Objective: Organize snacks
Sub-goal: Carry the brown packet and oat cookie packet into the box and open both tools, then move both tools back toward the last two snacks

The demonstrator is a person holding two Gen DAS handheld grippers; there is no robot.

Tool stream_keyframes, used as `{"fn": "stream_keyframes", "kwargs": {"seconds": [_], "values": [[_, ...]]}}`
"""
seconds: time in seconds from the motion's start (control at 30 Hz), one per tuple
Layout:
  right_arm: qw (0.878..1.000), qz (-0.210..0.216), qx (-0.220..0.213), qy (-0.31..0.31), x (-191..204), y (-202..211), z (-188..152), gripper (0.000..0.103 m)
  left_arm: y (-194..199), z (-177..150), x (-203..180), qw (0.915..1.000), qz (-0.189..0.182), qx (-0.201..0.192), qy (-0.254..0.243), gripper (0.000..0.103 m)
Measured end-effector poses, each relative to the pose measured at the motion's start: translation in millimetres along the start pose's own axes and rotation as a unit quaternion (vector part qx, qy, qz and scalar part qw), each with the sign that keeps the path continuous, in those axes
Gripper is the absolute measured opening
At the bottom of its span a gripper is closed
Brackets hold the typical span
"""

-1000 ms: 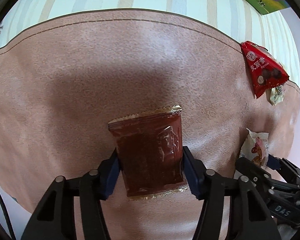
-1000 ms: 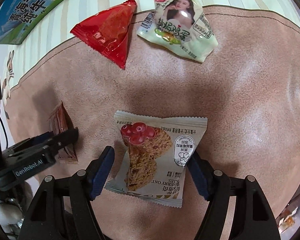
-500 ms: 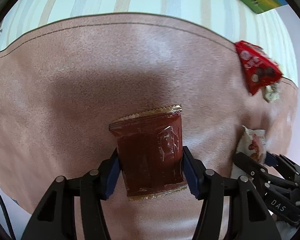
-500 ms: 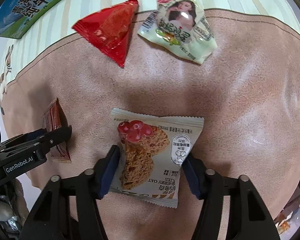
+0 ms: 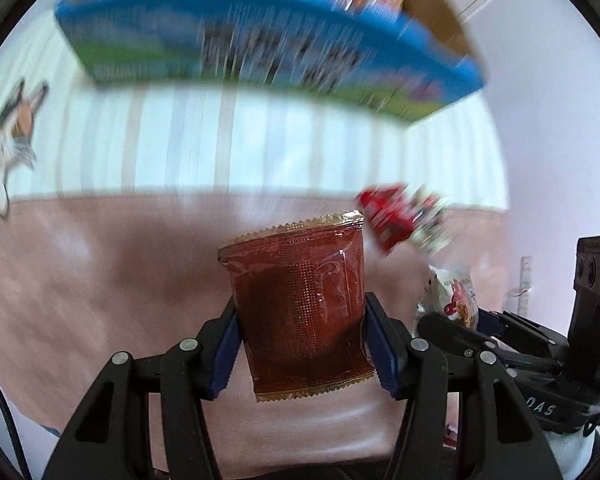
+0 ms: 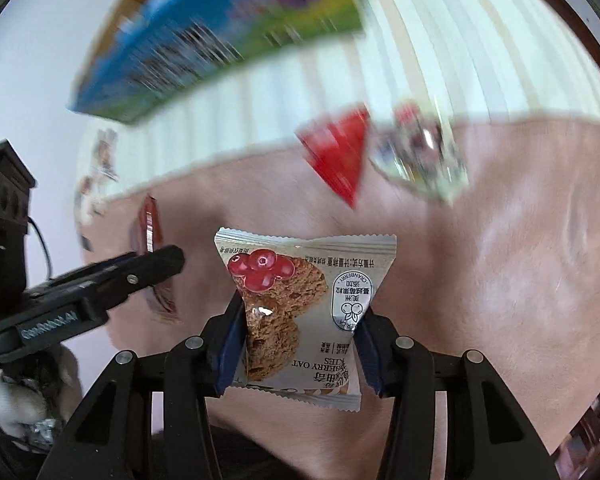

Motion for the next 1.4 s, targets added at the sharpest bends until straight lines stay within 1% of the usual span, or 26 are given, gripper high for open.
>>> {"fn": "stream_keyframes", "kwargs": {"seconds": [0.07, 0.1, 0.13, 0.2, 0.23, 0.27, 0.33, 0.37, 0.4, 0.43, 0.53, 0.6, 0.67, 0.73, 0.77, 0.8, 0.83, 0.87, 0.9, 0.93, 0.97, 1.0, 1.17, 1.27, 1.4], "values": [[1.0, 0.015, -0.026, 0.005, 12, 28, 17, 0.052, 26, 21, -13, 0.9996, -0.012, -0.024, -0.012, 0.054], [0.999, 0.024, -0.046, 0.01, 20, 47, 31, 0.052, 38, 32, -19, 0.9991, -0.015, -0.035, -0.018, 0.054], [0.998, 0.029, -0.056, 0.012, 24, 61, 42, 0.052, 46, 41, -23, 0.9986, -0.019, -0.044, -0.022, 0.054], [0.995, 0.044, -0.084, 0.021, 35, 91, 69, 0.052, 71, 70, -34, 0.9967, -0.024, -0.069, -0.035, 0.055], [0.994, 0.049, -0.096, 0.025, 42, 102, 78, 0.052, 78, 79, -36, 0.996, -0.021, -0.077, -0.04, 0.055], [0.992, 0.051, -0.112, 0.03, 47, 114, 94, 0.052, 89, 95, -39, 0.9948, -0.015, -0.088, -0.05, 0.055], [0.988, 0.036, -0.144, 0.049, 55, 135, 129, 0.052, 103, 123, -38, 0.9927, 0.006, -0.103, -0.063, 0.055], [0.986, 0.033, -0.153, 0.053, 57, 143, 141, 0.052, 108, 136, -36, 0.9917, 0.016, -0.109, -0.067, 0.055], [0.984, 0.024, -0.166, 0.059, 59, 150, 161, 0.052, 109, 143, -34, 0.9912, 0.024, -0.109, -0.071, 0.055], [0.983, 0.015, -0.171, 0.062, 61, 151, 172, 0.052, 110, 157, -29, 0.9905, 0.041, -0.108, -0.074, 0.055], [0.982, -0.003, -0.178, 0.069, 65, 154, 215, 0.052, 105, 183, -14, 0.9897, 0.071, -0.099, -0.076, 0.055], [0.982, -0.009, -0.175, 0.07, 66, 145, 243, 0.052, 99, 196, -2, 0.9904, 0.082, -0.087, -0.07, 0.055], [0.983, -0.017, -0.169, 0.075, 68, 137, 264, 0.052, 90, 204, 8, 0.9903, 0.096, -0.074, -0.067, 0.055], [0.984, -0.025, -0.158, 0.079, 71, 124, 287, 0.053, 80, 208, 19, 0.9907, 0.106, -0.065, -0.055, 0.055], [0.985, -0.026, -0.154, 0.077, 71, 119, 293, 0.053, 74, 210, 26, 0.9912, 0.111, -0.056, -0.046, 0.055], [0.986, -0.031, -0.145, 0.074, 70, 111, 302, 0.06, 69, 211, 31, 0.9916, 0.112, -0.051, -0.04, 0.055], [0.988, -0.034, -0.134, 0.07, 69, 102, 308, 0.069, 65, 214, 35, 0.9918, 0.113, -0.048, -0.036, 0.055], [0.99, -0.038, -0.123, 0.064, 66, 94, 313, 0.088, 60, 215, 41, 0.992, 0.115, -0.044, -0.029, 0.056], [0.991, -0.041, -0.113, 0.06, 65, 86, 318, 0.097, 57, 218, 44, 0.9923, 0.113, -0.044, -0.024, 0.058], [0.991, -0.046, -0.11, 0.057, 62, 81, 321, 0.097, 55, 220, 47, 0.9926, 0.111, -0.046, -0.021, 0.061], [0.991, -0.053, -0.108, 0.057, 61, 76, 323, 0.097, 54, 222, 48, 0.9924, 0.112, -0.046, -0.02, 0.072], [0.991, -0.063, -0.106, 0.058, 58, 72, 325, 0.097, 53, 223, 50, 0.9918, 0.116, -0.049, -0.02, 0.076], [0.989, -0.08, -0.107, 0.064, 51, 65, 323, 0.097, 51, 221, 48, 0.9911, 0.118, -0.057, -0.022, 0.076], [0.988, -0.089, -0.11, 0.066, 45, 70, 318, 0.097, 56, 222, 42, 0.9905, 0.119, -0.065, -0.022, 0.076], [0.984, -0.105, -0.128, 0.069, 38, 85, 310, 0.097, 64, 218, 31, 0.9896, 0.116, -0.081, -0.026, 0.076]]}}
Point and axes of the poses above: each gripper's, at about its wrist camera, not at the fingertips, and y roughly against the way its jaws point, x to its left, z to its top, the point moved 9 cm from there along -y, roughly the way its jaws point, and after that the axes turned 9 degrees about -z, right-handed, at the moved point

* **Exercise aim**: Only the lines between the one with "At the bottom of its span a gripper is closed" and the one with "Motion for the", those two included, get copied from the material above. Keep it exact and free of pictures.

* **Solution**:
At the bottom of its span a gripper is closed
Brackets hold the typical span
"""

-1000 ms: 
-1000 ms: 
-500 ms: 
-500 ms: 
+0 ms: 
+0 ms: 

Motion for the next 1.4 s, targets added at the sharpest bends until straight lines stay within 1% of the usual span, or 26 are given, gripper high for open.

The required output has been supplied.